June 28, 2012 at 7:44 am
Hi folks,
I am deleting records from a table which is having around 2 million records, i am deleting via batch means 2000 records at a single time.
the server configuration is sql server standard edition, having ram 14 GB and 4 processers of intel 2.67 GHz,
to delete the records its taking more than 6 hours.
i think it is taking too much time, how can reduce the taken time
here is the query i am using to delete the records.
DECLARE @delcnt int
DECLARE @VARROWCOUNT INT
SET @VARROWCOUNT = 0
select @VARROWCOUNT = COUNT(*)
from BaseData2 a
join dbo.IncrementalData b
on a.DW_INSTALL_BASE_KEY = b.DW_INSTALL_BASE_KEY
OPTION (MAXDOP 1 )
SET @delcnt = 0
WHILE @VARROWCOUNT > 0
BEGIN
DELETE TOP (1000) a
FROM BaseData2 a
JOIN dbo.IncrementalData b
ON a.DW_INSTALL_BASE_KEY = b.DW_INSTALL_BASE_KEY
OPTION (MAXDOP 1)
SET @delcnt = @delcnt + @@ROWCOUNT
SET @VARROWCOUNT = @VARROWCOUNT - 1000
END
INSERT dbo.ETLAudit (Inserted_RecordCount,InsertedDate,Deleted_RecordCount,Error_RecordCount,Select_Record_Count)
VALUES ('',CONVERT(VARCHAR(8), GETDATE(), 1) ,@delcnt,'','')
this has been called inside a package.
your suggestion will be highly appreciated!!!
June 28, 2012 at 9:52 am
The first thing I can think of is that you are joining the huge table over and over. Why?
Jared
CE - Microsoft
June 28, 2012 at 10:14 am
I don't expect this to be a major improvement but you never know. Instead of checking the count you can just check to see if something exists:
WHILE EXISTS (select 1
from BaseData2 a
join dbo.IncrementalData b
on a.DW_INSTALL_BASE_KEY = b.DW_INSTALL_BASE_KEY)
BEGIN
Are BaseTable.DW_INSTALL_BASE_KEY and IncrementalTable.DW_INSTALL_BASE_KEY indexes? Increasing the MAXDOP would also help but I'm assuming that's there so it doesn't affect the performance of other things happening on the system. Is the package running on the server where the DB is hosted? If not you may want to consider creating a stored proc and having the package call the stored proc instead. I've seen testing where that caused a performance increase due to less communication between the server and the client.

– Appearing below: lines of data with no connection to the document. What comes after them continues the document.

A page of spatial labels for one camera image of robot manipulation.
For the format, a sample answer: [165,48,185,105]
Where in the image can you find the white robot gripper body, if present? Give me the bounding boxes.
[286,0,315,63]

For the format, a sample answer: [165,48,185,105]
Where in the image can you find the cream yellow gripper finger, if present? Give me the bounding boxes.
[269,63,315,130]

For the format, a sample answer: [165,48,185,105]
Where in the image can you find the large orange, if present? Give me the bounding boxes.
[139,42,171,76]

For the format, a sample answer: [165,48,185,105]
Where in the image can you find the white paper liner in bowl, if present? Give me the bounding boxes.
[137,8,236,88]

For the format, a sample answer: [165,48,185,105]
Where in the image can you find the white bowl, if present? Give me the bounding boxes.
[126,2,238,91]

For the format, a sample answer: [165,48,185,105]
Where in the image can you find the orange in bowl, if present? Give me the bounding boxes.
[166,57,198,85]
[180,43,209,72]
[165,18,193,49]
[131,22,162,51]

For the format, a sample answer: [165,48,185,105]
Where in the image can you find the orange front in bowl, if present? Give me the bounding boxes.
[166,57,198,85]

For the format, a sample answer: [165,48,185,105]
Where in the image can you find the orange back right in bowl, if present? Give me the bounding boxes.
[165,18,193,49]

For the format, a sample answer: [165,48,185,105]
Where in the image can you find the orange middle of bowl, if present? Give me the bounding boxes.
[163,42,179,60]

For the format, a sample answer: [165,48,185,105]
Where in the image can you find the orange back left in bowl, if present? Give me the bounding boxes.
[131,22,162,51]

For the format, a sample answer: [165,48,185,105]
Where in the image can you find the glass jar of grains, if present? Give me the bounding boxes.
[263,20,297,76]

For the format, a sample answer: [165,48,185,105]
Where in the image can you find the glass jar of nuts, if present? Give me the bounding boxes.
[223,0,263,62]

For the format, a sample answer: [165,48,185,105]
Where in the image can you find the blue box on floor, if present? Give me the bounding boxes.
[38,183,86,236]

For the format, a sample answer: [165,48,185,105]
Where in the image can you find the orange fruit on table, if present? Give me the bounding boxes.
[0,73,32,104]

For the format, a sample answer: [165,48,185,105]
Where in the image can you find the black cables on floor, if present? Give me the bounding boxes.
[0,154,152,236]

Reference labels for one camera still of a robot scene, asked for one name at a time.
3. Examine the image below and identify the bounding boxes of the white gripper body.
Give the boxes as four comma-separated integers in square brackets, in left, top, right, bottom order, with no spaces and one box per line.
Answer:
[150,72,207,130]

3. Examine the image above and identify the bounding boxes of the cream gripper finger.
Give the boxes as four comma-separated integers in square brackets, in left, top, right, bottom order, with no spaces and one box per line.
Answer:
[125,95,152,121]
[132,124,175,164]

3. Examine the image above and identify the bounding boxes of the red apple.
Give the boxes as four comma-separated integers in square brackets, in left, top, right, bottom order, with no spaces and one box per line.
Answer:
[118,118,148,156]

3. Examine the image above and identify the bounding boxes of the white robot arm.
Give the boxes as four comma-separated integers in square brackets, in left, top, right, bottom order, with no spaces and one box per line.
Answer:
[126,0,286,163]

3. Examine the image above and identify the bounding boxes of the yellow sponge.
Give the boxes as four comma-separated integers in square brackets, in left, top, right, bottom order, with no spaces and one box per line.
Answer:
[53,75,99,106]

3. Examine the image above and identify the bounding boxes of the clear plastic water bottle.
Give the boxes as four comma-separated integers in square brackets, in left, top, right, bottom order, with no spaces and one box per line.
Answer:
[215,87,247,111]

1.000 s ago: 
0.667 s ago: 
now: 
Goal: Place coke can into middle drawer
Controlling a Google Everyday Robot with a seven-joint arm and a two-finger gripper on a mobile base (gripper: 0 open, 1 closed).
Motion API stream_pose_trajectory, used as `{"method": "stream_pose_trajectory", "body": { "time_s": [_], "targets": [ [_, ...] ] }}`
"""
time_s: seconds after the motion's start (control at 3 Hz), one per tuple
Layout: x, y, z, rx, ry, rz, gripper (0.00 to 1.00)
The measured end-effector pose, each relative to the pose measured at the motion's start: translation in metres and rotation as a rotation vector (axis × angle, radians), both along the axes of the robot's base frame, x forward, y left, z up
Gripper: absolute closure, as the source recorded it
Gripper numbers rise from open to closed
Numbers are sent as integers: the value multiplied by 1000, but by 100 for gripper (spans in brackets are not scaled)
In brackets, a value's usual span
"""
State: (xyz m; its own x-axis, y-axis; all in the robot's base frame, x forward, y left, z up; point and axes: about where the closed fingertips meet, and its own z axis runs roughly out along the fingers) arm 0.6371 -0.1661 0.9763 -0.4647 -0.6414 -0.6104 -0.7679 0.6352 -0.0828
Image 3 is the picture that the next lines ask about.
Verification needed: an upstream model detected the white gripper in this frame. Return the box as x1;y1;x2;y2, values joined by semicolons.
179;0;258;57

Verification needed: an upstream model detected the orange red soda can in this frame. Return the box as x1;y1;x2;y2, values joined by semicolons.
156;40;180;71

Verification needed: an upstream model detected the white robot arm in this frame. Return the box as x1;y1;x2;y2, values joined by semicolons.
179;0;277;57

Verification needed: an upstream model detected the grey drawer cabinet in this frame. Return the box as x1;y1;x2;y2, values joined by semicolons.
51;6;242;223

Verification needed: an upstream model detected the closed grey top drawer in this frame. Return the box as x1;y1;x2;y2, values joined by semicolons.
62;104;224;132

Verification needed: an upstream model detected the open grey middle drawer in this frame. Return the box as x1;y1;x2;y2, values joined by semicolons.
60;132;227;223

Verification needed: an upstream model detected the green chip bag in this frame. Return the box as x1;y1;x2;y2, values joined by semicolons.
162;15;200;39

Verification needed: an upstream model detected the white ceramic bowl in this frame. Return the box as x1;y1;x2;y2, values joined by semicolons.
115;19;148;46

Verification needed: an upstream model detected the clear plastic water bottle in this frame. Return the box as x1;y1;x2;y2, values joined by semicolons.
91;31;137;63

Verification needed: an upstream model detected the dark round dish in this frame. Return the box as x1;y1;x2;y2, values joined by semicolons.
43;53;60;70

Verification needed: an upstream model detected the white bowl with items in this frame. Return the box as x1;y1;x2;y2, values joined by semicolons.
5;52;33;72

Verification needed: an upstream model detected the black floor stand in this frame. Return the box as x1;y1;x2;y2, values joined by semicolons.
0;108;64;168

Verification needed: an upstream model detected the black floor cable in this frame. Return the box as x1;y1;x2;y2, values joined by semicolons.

This isn't a performance thing but you may want to consider putting the delete in a transaction. That will allow the transaction log to clear out while it's running and if there is an issue you don't loose all that's been done. Right now if it fails the whole thing rolls back. That may be the way you want it to work but if it isn't I would use a transaction.
June 28, 2012 at 12:22 pm
Did you try to increase the batchsize say to 5000?
You mentioned that there are around 2 million rows in one table what about other table.After delete how many rows remain in basetable2.
It looks like that you are deleting lots of data. If you are deleting lots of data you could use a left join from basetable to increment table to find the records which you want to retain and put them into a temp table.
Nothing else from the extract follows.